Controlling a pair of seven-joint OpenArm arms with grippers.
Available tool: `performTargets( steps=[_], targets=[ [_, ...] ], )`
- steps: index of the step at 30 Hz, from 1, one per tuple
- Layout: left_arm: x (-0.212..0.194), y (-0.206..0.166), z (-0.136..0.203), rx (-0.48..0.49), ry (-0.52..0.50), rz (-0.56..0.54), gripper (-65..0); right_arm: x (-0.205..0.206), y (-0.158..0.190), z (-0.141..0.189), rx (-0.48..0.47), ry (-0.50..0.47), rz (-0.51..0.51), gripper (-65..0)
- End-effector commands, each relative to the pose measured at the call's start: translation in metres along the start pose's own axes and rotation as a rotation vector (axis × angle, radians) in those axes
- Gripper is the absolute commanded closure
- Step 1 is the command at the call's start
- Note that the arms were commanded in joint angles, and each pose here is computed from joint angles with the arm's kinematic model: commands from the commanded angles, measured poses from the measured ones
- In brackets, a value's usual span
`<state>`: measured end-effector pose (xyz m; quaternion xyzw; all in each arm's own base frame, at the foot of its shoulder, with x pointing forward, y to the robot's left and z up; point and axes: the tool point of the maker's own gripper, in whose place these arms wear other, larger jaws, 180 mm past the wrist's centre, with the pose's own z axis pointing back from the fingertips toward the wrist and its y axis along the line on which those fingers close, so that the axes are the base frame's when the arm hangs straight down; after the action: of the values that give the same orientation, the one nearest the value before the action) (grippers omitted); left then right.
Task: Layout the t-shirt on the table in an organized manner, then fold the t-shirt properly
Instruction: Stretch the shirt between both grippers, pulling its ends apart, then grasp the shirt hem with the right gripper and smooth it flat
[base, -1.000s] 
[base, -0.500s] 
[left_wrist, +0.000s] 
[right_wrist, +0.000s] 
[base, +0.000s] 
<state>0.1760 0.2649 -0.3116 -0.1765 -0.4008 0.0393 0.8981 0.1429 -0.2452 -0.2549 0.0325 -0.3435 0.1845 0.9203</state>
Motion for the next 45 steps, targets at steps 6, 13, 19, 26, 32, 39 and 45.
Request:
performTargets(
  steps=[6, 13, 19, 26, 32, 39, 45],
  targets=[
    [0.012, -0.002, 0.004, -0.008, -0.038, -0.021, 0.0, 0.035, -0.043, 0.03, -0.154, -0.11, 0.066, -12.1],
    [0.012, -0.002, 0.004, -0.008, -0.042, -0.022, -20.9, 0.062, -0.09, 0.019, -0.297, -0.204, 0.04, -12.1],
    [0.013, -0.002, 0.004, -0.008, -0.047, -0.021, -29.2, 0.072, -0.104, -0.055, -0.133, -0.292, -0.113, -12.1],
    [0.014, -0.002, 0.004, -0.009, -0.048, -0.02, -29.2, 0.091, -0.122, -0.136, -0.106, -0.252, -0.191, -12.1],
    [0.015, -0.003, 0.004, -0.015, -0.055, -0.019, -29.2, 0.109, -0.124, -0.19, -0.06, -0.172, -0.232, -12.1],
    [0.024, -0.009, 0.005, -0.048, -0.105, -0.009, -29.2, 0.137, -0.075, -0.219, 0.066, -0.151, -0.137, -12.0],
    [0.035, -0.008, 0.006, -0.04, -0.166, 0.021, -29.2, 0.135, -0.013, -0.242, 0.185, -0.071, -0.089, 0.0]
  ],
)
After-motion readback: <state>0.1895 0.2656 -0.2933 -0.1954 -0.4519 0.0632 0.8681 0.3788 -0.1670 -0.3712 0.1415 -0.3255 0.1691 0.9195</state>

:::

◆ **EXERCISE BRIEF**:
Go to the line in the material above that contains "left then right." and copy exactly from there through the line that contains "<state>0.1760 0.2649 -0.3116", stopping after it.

◆ **EXERCISE OUTPUT**:
`<state>`: measured end-effector pose (xyz m; quaternion xyzw; all in each arm's own base frame, at the foot of its shoulder, with x pointing forward, y to the robot's left and z up; point and axes: the tool point of the maker's own gripper, in whose place these arms wear other, larger jaws, 180 mm past the wrist's centre, with the pose's own z axis pointing back from the fingertips toward the wrist and its y axis along the line on which those fingers close, so that the axes are the base frame's when the arm hangs straight down; after the action: of the values that give the same orientation, the one nearest the value before the action) (grippers omitted); left then right.
Task: Layout the t-shirt on the table in an organized manner, then fold the t-shirt properly
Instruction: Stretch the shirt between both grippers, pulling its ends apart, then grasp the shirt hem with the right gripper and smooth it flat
[base, -1.000s] 
[base, -0.500s] 
[left_wrist, +0.000s] 
[right_wrist, +0.000s] 
[base, +0.000s] 
<state>0.1760 0.2649 -0.3116 -0.1765 -0.4008 0.0393 0.8981 0.1429 -0.2452 -0.2549 0.0325 -0.3435 0.1845 0.9203</state>

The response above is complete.